* GOAL OF THE EXERCISE: Please write out every entry below exactly, leaving out any pictures.

(Stored items from a collection)
☆ ☆ ☆ ☆ ☆

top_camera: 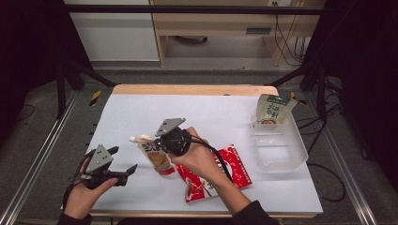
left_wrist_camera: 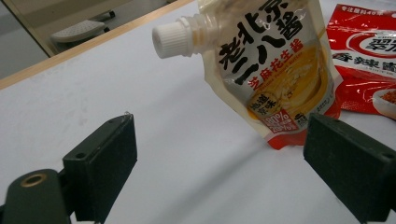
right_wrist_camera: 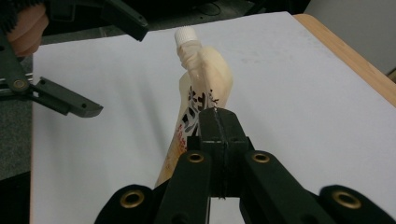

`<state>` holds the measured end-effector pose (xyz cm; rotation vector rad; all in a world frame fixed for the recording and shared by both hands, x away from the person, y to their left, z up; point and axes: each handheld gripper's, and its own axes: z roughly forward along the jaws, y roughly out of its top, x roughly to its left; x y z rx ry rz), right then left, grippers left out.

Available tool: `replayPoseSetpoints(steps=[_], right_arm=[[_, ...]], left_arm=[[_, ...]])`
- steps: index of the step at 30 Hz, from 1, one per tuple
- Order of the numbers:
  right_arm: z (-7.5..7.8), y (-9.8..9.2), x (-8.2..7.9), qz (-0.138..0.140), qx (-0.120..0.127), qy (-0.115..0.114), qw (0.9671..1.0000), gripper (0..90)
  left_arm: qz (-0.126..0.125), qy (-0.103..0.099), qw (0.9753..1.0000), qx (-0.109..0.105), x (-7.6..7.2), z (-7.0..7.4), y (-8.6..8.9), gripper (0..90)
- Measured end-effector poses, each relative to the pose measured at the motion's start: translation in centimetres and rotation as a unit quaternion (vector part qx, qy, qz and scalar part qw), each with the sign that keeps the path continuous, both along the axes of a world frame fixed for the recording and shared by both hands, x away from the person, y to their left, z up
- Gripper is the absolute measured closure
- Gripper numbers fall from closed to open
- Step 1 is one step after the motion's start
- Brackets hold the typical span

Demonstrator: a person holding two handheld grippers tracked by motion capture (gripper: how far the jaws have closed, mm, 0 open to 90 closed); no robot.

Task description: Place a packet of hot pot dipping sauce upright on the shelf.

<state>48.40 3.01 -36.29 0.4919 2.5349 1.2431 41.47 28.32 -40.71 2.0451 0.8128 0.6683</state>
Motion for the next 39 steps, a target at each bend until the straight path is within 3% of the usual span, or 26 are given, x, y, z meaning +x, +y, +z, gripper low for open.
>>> replayPoseSetpoints(steps=[5, 14, 17, 23, 26, 32, 36, 39], right_arm=[[0.1, -0.1, -0.4, 0.01, 0.003, -0.004, 0.9999, 90.0], [0.0, -0.7, -0.5, 0.033, 0.013, -0.002, 0.9994, 90.0], [0.0, -0.8, -0.8, 0.041, 0.013, -0.003, 0.9991, 90.0], [-0.1, -1.1, -1.3, 0.065, 0.013, -0.002, 0.9978, 90.0], [-0.1, -1.2, -1.6, 0.074, 0.01, -0.002, 0.9972, 90.0], [-0.1, -1.5, -1.8, 0.089, 0.006, -0.001, 0.9961, 90.0], [-0.1, -1.8, -1.7, 0.082, 0.007, 0.002, 0.9966, 90.0], [-0.1, -1.9, -1.6, 0.082, 0.004, 0.003, 0.9967, 90.0]], left_arm=[[-0.013, 0.001, 0.9998, 0.017, 0.4, 1.0, -0.1, 11.5], [-0.034, 0.012, 0.9991, 0.021, 1.7, 1.8, -0.5, 15.9], [-0.044, 0.013, 0.9983, 0.035, 2.1, 2.2, -0.8, 17.0], [-0.07, 0.024, 0.9966, 0.036, 2.8, 2.5, -1.5, 22.1], [-0.082, 0.028, 0.9958, 0.027, 3.2, 2.6, -1.8, 26.7], [-0.113, 0.039, 0.9922, 0.035, 3.7, 2.7, -2.5, 36.8], [-0.115, 0.042, 0.9915, 0.043, 3.6, 2.6, -3.0, 47.7], [-0.109, 0.045, 0.9924, 0.036, 3.5, 2.8, -2.8, 56.0]])
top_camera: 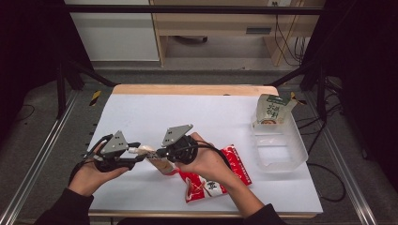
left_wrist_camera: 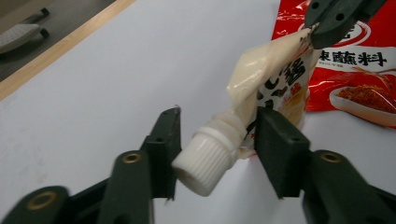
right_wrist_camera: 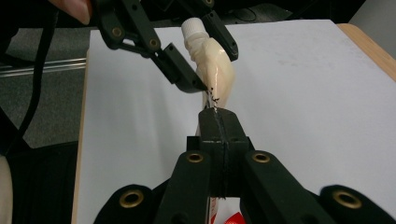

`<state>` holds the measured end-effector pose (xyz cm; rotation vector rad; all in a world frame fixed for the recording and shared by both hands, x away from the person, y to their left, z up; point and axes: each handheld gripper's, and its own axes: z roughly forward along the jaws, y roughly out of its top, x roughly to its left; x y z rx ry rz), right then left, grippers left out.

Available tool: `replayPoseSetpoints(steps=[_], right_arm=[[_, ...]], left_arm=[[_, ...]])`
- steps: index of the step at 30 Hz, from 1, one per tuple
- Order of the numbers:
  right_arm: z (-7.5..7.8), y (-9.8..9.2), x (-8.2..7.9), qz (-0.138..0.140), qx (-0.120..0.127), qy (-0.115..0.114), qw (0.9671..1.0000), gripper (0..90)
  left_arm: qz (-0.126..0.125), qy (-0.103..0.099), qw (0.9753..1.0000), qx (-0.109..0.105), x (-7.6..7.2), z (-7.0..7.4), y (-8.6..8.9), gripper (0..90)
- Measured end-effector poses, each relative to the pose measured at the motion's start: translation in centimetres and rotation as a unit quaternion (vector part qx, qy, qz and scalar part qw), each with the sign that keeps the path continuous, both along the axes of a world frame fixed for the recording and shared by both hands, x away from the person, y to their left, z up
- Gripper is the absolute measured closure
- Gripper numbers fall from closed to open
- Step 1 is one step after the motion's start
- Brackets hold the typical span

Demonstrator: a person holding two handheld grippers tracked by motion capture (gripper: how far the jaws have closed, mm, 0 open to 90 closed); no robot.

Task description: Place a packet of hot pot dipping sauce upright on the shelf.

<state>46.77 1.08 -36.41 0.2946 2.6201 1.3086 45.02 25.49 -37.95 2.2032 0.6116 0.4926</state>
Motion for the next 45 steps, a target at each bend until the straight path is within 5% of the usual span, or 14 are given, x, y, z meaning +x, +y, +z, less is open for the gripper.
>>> replayPoseSetpoints(steps=[8, 27, 32, 36, 45], right_arm=[[0.2, -0.8, 0.3, -0.024, -0.015, 0.001, 0.9996, 90.0], [2.0, -3.3, -0.1, -0.044, -0.023, -0.01, 0.9987, 87.9], [2.8, -3.7, -0.4, -0.032, -0.046, -0.034, 0.9978, 72.6], [3.6, -3.5, -0.5, -0.03, -0.083, -0.062, 0.9942, 54.8], [4.7, -2.4, 0.1, 0.006, -0.149, -0.077, 0.9859, 31.3]], left_arm=[[-0.015, 0.006, 0.9999, 0.0, -0.4, 0.6, -0.8, 70.3], [-0.065, 0.003, 0.9968, 0.046, -0.6, 5.1, -3.9, 73.2], [-0.069, 0.0, 0.9956, 0.063, -0.6, 5.5, -4.3, 73.4], [-0.069, -0.001, 0.9956, 0.063, -0.4, 5.7, -4.3, 73.4], [-0.085, 0.0, 0.9939, 0.071, -0.6, 5.9, -4.6, 73.4]])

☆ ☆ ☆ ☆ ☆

* WRITTEN SOLUTION:
top_camera: 
left_wrist_camera: 
right_wrist_camera: 

`<state>` holds the measured end-effector pose (xyz cm; rotation vector rad; all in a world frame fixed for the recording and shared by both hands, x away from the person, y to their left, z up; point and axes: each handheld gripper's, and its own axes: z roughly forward along the jaws, y roughly out of its top, x roughly to its left; x y z rx ry rz), right then left, grippers left out.

Available tool: `replayPoseSetpoints(steps=[_], right_arm=[[_, ...]], left_arm=[[_, ...]])`
- steps: index of the step at 30 Hz, from 1, one per tuple
- Order of the numbers:
  right_arm: z (-7.5..7.8), y (-9.8..9.2), x (-8.2..7.9), qz (-0.138..0.140), qx (-0.120..0.127), qy (-0.115..0.114), qw (0.9671..1.0000), gripper (0..90)
  left_arm: qz (-0.126..0.125), qy (-0.103..0.099), qw (0.9753..1.0000), qx (-0.109..0.105), x (-7.6..7.2), z (-7.0..7.4), y (-8.6..8.9), gripper (0..90)
- Measured end-effector poses, each relative to the pose measured at the motion's start: translation in centimetres and rotation as a unit quaternion (vector part qx, qy, qz and scalar part qw), each with the sign that keeps the path continuous, both along the axes of a world frame fixed for the recording and shared by both hands, x away from the person, y to their left, z up
- Gripper is the absolute measured closure
- Gripper numbers fall from closed to open
- Step 1 is one step after the motion's start
- Brackets hold the typical span

Demonstrator: a person holding two handheld grippers tracked by motion capture (gripper: how far the jaws have closed, mm, 0 open to 90 closed); no robot.

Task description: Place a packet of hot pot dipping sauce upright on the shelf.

<state>48.40 3.01 -36.29 0.4919 2.5349 1.2431 41.47 28.32 -40.71 2.0451 0.8128 0.6683</state>
Motion for the next 39 steps, a target at each bend until the straight path is within 3% of the usual span, or 26 are given, x, y, z meaning +x, +y, +z, gripper low for open.
>>> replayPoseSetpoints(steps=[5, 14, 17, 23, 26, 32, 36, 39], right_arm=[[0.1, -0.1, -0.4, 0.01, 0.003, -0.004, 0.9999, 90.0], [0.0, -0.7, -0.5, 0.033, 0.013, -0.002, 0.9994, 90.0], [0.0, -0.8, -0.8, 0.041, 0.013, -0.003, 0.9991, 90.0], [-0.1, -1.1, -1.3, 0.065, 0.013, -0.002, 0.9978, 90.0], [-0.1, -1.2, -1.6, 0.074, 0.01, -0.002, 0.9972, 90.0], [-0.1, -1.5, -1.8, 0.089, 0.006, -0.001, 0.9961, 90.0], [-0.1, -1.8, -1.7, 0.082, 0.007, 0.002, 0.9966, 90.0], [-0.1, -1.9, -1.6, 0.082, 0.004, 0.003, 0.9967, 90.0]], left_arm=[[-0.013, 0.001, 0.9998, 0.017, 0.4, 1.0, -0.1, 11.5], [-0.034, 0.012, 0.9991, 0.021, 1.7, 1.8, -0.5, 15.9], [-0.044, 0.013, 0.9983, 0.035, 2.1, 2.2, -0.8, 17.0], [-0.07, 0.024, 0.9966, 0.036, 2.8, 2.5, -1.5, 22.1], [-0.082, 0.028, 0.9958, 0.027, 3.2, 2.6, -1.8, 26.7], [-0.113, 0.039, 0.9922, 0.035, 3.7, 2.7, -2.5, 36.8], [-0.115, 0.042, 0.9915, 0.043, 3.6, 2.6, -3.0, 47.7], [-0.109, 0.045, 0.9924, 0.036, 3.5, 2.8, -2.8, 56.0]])
top_camera: 
left_wrist_camera: 
right_wrist_camera: 

`<state>` holds the measured end-effector pose (xyz cm; rotation vector rad; all in a world frame fixed for the recording and shared by both hands, x away from the person, y to their left, z up; point and axes: each handheld gripper's, and its own axes: z roughly forward along the jaws, y roughly out of its top, x roughly to its left; x y z rx ry rz), right then left, grippers left out.

Available tool: `replayPoseSetpoints(steps=[_], right_arm=[[_, ...]], left_arm=[[_, ...]])`
- steps: index of the step at 30 Hz, from 1, one per tuple
- Order of the numbers:
  right_arm: z (-7.5..7.8), y (-9.8..9.2), x (-8.2..7.9), qz (-0.138..0.140), qx (-0.120..0.127), qy (-0.115..0.114), qw (0.9671..1.0000), gripper (0..90)
  left_arm: qz (-0.126..0.125), qy (-0.103..0.099), qw (0.9753..1.0000), qx (-0.109..0.105), x (-7.6..7.2), z (-7.0..7.4), y (-8.6..8.9), gripper (0..90)
- Measured end-effector poses, each relative to the pose measured at the motion's start: translation in centimetres and rotation as a unit quaternion (vector part qx, qy, qz and scalar part qw), each with the sign that keeps the path continuous, both along the axes of a world frame fixed for the recording and shared by both hands, x away from the person, y to their left, z up
- Gripper is the absolute measured closure
- Gripper numbers fall from closed to open
- Step 1 is one step after the motion's start
- Brackets hold the typical span

Demonstrator: a person holding two handheld grippers tracked by motion capture (gripper: how far the jaws have closed, mm, 0 open to 90 closed); no robot.

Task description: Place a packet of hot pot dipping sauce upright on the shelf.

<state>46.77 1.08 -36.41 0.2946 2.6201 1.3086 45.02 25.49 -37.95 2.2032 0.6116 0.4926</state>
Motion for the next 45 steps, a target at each bend until the straight path is within 5% of the usual span, or 14 are given, x, y, z meaning +x, +y, +z, less is open for the gripper.
>>> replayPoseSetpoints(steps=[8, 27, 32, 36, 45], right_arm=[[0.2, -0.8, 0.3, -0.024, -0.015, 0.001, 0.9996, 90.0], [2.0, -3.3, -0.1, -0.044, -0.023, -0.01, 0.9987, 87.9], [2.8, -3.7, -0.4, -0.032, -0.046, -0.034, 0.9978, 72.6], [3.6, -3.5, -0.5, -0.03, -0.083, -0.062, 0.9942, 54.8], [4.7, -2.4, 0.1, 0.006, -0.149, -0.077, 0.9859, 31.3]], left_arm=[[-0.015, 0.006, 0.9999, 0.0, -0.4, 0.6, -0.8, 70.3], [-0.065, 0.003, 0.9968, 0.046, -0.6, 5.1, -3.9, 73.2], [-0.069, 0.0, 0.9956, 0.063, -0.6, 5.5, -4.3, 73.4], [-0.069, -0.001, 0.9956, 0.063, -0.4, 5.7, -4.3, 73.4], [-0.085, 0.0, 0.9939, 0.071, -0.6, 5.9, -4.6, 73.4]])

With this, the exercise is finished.